19a, eerste lid, onderdeel f van de Wet Loonbelasting 1965?¹
2
Hoeveel verzoeken zijn afgewezen en hoeveel zijn er ingewilligd?
3
Hoeveel verzoeken worden verwacht voor de rest van dit jaar?
4
Kan op grond van de antwoorden op bovenstaande vragen geconcludeerd
worden dat de regeling een succes is?
5
Indien de regeling geen succes is, kunt u dan meedelen wat daarvan de
belangrijkste oorzaken zijn? Heeft u de intentie deze aan te pakken?
ANTWOORDEN
1 t/m 3
Tot nu toe is slechts namens één buitenlandse verzekeraar bij het
Ministerie van Financiën geïnformeerd naar de mogelijkheid om
aangewezen te worden als toegestane aanbieder. Overigens betrof dit
een aanwijzing als bedoeld in artikel 3.126, eerste lid, letter d van
de Wet inkomstenbelasting 2001 (aanbieding van lijfrenteprodukten).

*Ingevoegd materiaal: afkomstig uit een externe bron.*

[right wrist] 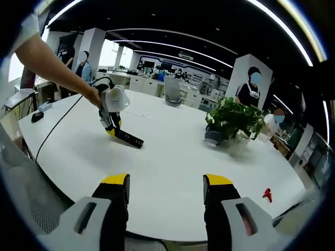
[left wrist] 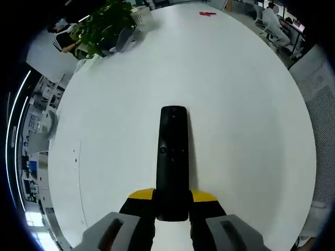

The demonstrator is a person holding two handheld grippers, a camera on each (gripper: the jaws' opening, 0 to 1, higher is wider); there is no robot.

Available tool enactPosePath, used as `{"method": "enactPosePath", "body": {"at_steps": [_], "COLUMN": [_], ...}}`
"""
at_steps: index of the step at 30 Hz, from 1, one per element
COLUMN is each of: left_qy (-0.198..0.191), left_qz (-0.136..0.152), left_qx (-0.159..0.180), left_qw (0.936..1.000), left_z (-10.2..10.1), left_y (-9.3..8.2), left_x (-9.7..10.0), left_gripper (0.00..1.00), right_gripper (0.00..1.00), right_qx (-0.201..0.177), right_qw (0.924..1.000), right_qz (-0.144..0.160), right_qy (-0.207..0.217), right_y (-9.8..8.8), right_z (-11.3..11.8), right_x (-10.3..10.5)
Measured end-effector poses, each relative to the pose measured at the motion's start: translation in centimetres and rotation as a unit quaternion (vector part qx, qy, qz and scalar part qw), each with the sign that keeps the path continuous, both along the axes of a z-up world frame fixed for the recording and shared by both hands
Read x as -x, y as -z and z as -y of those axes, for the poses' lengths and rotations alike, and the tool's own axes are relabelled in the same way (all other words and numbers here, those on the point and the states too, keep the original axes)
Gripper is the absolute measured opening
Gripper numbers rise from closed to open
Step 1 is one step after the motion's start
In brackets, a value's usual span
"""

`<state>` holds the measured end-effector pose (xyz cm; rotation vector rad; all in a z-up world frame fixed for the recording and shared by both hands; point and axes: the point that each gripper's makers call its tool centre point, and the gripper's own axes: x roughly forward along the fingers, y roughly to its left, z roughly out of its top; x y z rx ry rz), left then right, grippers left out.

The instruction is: Press the specified remote control buttons in sequence, fully releasing each button before pressing the next.

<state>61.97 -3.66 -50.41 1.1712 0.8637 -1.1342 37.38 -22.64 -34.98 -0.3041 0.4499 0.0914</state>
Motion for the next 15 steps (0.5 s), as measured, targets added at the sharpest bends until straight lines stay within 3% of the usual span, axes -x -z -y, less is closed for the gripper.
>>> {"method": "enactPosePath", "body": {"at_steps": [8,15], "left_qy": [-0.020,-0.011], "left_qz": [0.013,0.017], "left_qx": [-0.013,-0.037], "left_qw": [0.9996,0.9991], "left_z": [-0.2,-0.6], "left_y": [0.5,1.1], "left_x": [-2.2,-2.9], "left_gripper": [0.23,0.23], "right_gripper": [0.57,0.57], "right_qx": [-0.010,-0.005], "right_qw": [0.9999,1.0000], "right_qz": [0.006,0.002], "right_qy": [0.005,0.001], "right_y": [-0.3,-0.1], "right_z": [0.2,0.0], "right_x": [0.0,0.0]}}
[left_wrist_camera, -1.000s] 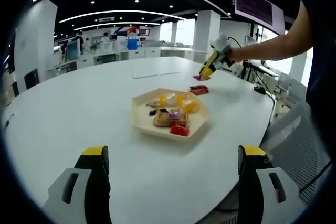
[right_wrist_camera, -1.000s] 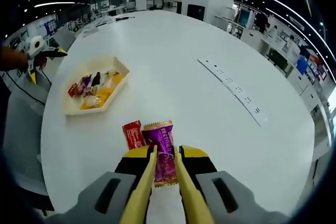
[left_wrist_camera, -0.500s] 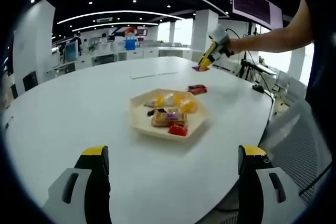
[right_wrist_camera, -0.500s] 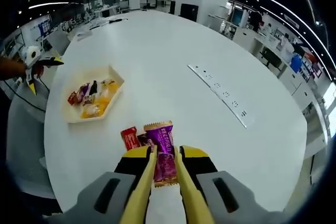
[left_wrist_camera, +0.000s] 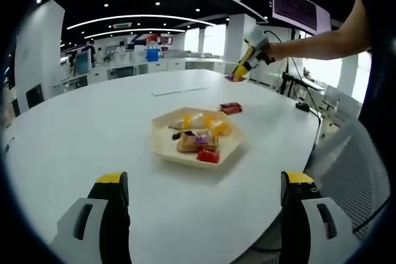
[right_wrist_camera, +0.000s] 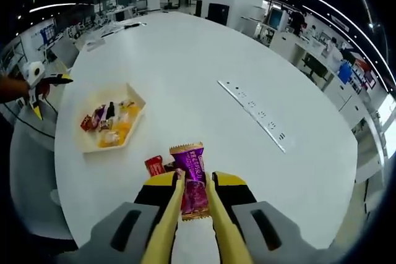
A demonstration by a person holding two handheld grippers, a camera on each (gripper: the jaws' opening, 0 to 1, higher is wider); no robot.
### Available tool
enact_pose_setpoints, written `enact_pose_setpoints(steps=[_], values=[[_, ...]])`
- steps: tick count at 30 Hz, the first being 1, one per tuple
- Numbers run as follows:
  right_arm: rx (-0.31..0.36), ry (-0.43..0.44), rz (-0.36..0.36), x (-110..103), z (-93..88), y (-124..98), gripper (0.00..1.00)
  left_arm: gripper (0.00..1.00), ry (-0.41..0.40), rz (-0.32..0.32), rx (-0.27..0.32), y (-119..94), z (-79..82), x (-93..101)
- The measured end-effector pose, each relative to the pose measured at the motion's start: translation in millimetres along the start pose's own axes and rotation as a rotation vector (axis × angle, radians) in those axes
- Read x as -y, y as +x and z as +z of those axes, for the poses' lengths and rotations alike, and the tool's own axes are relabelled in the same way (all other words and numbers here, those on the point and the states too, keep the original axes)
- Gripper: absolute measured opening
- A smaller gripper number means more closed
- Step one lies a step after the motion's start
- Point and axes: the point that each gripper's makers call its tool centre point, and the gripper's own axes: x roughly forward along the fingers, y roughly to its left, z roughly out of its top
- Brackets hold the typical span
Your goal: Place the target food into the container with the food tongs after gripping and lifting it, then release it inside without dropping or visibly crushing the food.
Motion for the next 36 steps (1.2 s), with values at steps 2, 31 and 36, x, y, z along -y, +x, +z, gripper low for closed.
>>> enact_pose_setpoints(steps=[2, 31, 36], values=[[-0.001, 0.017, 0.006, -2.4, 2.8, 1.6, 0.20, 0.99, 0.000, 0.002, 0.002, -0.3, 0.6, -0.3], [0.052, -0.016, 0.046, -78.3, 75.0, 39.2, 0.20, 0.99, -0.002, 0.011, 0.027, -2.1, 4.7, -3.4], [0.058, -0.025, 0.069, -95.2, 85.8, 46.6, 0.20, 0.99, -0.006, 0.012, 0.034, -2.4, 6.8, -3.0]])
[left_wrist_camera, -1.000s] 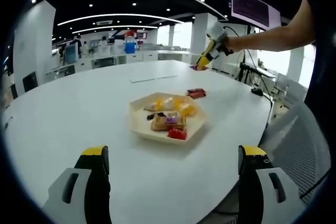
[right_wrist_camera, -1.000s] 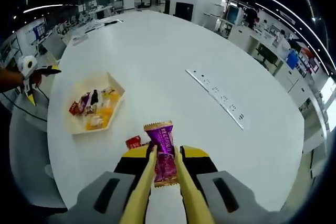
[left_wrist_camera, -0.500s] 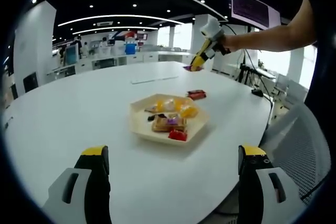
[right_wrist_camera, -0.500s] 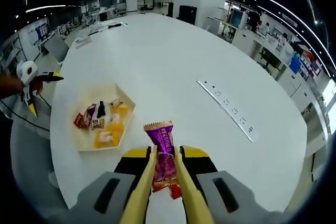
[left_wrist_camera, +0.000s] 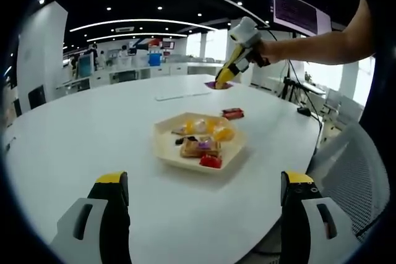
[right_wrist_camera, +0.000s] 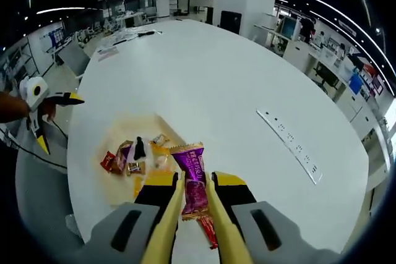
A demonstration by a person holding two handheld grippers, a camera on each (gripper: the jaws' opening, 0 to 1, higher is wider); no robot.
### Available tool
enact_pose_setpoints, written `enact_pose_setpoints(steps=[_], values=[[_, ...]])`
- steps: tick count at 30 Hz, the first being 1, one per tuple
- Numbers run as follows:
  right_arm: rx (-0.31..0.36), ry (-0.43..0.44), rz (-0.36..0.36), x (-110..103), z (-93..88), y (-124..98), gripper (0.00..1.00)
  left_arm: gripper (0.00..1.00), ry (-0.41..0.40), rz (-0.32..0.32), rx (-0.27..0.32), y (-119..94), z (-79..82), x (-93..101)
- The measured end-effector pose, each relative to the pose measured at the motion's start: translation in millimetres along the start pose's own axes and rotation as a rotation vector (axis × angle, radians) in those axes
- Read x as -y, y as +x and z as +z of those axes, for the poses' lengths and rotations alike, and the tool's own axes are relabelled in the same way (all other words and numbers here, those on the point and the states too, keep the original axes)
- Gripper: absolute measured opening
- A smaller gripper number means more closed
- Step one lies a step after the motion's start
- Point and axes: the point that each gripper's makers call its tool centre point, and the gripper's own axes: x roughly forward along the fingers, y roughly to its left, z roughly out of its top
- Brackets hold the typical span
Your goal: Place the target food into the container with the food tongs after gripping and lifting it, then release it inside without dropping or visibly crushing the food.
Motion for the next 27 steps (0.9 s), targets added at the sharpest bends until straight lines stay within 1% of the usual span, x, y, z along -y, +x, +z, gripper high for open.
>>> enact_pose_setpoints(steps=[5, 11, 16, 24, 27], values=[[0.007, -0.015, 0.017, -16.6, 13.5, 6.5, 0.20, 0.99, 0.000, 0.004, 0.004, -0.4, 0.9, -0.7], [0.037, -0.027, 0.046, -39.6, 36.0, 15.0, 0.20, 0.99, 0.001, 0.002, 0.006, -0.3, 1.0, -0.9], [0.030, -0.054, 0.069, -61.0, 43.3, 24.0, 0.20, 0.99, 0.002, 0.003, 0.010, -0.8, 2.0, -1.5], [0.026, -0.109, 0.109, -91.6, 55.3, 31.7, 0.21, 0.99, 0.002, -0.001, 0.012, -0.3, 2.3, -0.8], [0.025, -0.119, 0.117, -97.0, 57.5, 33.5, 0.21, 0.99, 0.002, 0.001, 0.014, -0.6, 2.7, -1.1]])
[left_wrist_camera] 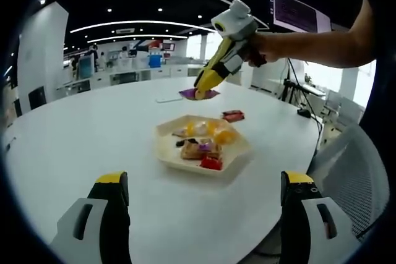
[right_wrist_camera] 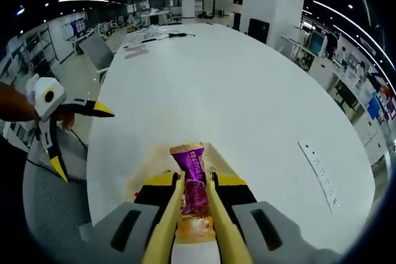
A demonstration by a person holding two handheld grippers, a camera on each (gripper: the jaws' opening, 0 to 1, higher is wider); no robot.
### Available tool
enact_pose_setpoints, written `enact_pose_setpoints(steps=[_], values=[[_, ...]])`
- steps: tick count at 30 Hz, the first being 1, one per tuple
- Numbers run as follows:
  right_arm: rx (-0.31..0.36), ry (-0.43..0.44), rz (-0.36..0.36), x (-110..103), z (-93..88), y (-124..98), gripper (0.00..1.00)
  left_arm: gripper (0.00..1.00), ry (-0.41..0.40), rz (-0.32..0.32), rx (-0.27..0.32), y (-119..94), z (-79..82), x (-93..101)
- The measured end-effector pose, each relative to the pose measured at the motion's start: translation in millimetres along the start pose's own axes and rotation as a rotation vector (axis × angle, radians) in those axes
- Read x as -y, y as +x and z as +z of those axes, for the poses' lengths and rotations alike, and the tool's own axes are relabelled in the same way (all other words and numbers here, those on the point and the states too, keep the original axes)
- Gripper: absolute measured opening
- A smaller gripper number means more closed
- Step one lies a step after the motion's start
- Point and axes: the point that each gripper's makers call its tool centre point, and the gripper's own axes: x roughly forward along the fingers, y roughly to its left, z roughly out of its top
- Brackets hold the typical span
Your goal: Place the target food into the container with the food tongs after gripping and lifting it, then release it inside without dropping or visibly crushing the food.
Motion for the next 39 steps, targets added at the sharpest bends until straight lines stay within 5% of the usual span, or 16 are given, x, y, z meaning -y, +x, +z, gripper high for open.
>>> enact_pose_setpoints(steps=[16, 39], values=[[0.001, -0.026, 0.022, -7.7, -7.4, 0.6, 0.25, 0.99, 0.004, -0.002, 0.004, 0.0, 1.0, 0.7], [0.074, -0.028, 0.016, -2.2, 9.6, -18.0, 0.27, 0.99, 0.011, -0.012, -0.006, 0.9, -1.2, 2.9]])
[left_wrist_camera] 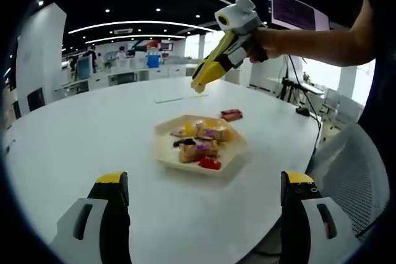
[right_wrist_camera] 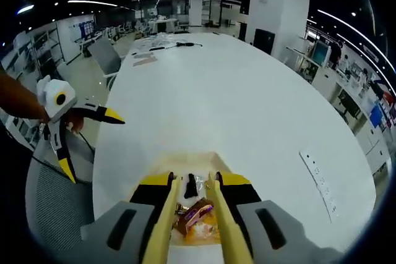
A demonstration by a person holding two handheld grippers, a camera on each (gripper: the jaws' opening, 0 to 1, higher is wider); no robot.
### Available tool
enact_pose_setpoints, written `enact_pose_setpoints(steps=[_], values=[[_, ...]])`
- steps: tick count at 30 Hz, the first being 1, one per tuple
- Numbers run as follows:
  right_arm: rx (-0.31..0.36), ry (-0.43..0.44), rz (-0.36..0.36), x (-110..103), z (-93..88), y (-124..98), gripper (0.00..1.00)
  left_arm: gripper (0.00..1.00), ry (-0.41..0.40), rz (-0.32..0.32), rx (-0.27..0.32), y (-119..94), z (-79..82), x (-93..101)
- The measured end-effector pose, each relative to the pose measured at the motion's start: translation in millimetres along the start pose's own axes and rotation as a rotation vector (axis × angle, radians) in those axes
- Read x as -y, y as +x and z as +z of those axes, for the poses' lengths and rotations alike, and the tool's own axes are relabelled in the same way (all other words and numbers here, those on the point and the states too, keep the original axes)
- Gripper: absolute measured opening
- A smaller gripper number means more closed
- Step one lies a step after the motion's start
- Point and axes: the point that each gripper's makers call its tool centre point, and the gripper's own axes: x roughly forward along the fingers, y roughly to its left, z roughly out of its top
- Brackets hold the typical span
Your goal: Place the target food into the container with the food tongs after gripping and lifting it, then release it inside without dropping or visibly crushing the food.
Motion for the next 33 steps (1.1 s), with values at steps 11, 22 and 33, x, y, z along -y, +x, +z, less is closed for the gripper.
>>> enact_pose_setpoints(steps=[11, 22, 33], values=[[0.010, 0.004, -0.004, 6.4, -4.5, -8.9, 0.27, 0.99, -0.001, 0.000, -0.004, -0.3, -0.4, 0.6], [0.025, -0.002, -0.022, 23.2, -21.6, -31.6, 0.28, 0.99, -0.001, 0.001, -0.007, 0.0, -1.4, 0.0], [0.010, 0.010, -0.072, 50.6, -58.4, -68.3, 0.28, 0.99, -0.005, 0.001, -0.009, 0.2, -2.4, -0.8]])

Dit verzoek is nog in behandeling.
Voor een aanwijzing als bedoeld in artikel 19a, eerste lid, onderdeel
f van de Wet op de loonbelasting 1964 (aanbieding van
pensioenprodukten), zijn nog geen verzoeken bekend.
Ik beschik niet over aanwijzingen op grond waarvan ik een voorspelling
voor de rest van het jaar kan doen.
4 en 5
Het succes van deze regeling hangt in mijn ogen niet af van het aantal
verzekeraars dat een verzoek indient. Op grond van het EU-recht, dat
discriminatie tussen binnenlandse en buitenlandse verzekeraars
verbiedt was het noodzakelijk deze mogelijkheid in de wet op te nemen.